Across the entries below, how many lines have the string "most" in them? Reply with only the number.

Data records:
****************

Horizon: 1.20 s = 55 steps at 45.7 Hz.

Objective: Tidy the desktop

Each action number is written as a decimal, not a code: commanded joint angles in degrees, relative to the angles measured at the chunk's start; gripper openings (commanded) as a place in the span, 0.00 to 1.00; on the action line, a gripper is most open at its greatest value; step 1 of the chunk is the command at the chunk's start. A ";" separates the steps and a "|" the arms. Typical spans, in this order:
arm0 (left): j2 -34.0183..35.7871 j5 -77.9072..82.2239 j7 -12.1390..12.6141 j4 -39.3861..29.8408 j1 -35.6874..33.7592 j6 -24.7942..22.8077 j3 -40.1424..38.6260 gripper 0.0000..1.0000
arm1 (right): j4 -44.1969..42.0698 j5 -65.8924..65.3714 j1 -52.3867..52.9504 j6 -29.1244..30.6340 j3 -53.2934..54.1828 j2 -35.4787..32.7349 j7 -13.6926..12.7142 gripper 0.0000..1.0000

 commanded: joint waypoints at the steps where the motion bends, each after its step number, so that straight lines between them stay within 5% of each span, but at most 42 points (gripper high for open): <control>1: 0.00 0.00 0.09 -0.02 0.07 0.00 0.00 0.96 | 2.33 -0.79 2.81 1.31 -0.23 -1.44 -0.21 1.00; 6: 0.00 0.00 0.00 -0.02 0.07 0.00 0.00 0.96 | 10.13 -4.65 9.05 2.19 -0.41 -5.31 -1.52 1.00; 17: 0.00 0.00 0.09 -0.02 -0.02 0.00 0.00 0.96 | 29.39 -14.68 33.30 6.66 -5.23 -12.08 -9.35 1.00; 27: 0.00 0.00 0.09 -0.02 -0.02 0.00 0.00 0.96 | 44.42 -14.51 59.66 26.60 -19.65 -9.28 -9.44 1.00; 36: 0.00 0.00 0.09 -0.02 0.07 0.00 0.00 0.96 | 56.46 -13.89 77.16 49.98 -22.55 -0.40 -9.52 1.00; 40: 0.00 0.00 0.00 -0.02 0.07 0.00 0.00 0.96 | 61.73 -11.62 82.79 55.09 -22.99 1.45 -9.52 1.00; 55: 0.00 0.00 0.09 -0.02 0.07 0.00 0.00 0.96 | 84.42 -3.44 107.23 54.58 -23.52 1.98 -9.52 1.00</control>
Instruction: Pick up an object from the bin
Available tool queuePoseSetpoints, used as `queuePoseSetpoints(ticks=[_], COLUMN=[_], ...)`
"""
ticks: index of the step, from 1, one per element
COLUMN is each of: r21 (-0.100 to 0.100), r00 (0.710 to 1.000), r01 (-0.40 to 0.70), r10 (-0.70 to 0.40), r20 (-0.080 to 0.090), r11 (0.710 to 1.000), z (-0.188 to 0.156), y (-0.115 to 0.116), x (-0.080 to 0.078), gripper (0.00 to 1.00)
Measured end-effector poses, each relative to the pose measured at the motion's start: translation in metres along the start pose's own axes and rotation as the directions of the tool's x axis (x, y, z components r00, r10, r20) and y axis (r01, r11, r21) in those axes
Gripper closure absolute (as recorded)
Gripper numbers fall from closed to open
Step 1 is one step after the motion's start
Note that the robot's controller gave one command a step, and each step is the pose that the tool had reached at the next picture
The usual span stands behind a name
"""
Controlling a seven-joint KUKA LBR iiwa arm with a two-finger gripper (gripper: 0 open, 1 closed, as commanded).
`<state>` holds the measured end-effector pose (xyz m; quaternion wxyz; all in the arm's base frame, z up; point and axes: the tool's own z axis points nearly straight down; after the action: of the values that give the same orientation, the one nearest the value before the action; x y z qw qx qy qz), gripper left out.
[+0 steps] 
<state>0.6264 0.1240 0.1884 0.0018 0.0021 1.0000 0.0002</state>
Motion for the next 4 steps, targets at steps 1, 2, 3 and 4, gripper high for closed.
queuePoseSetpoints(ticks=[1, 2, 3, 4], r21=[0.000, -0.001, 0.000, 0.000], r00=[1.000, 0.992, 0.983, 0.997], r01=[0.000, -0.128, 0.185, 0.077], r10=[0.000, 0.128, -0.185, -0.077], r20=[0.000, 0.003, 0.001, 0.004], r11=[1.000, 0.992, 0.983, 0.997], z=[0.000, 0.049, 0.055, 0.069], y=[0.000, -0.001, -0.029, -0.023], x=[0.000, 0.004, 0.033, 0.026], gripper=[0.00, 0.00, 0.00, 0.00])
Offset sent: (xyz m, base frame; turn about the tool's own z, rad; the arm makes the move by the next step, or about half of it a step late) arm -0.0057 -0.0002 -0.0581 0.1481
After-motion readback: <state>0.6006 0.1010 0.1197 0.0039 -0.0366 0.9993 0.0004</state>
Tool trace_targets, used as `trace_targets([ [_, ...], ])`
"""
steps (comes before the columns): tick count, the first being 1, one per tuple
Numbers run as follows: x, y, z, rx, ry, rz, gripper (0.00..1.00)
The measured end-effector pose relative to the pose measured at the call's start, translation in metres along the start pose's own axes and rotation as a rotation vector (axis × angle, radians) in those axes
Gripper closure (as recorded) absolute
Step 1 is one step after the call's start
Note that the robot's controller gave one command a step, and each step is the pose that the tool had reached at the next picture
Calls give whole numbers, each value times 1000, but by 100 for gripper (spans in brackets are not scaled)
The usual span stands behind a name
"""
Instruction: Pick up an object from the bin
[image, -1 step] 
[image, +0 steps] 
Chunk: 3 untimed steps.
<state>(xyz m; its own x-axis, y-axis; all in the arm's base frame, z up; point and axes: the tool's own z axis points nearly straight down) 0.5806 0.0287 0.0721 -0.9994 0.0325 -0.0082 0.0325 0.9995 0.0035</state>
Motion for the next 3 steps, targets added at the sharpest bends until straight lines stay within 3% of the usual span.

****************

* [TASK OUTPUT] 2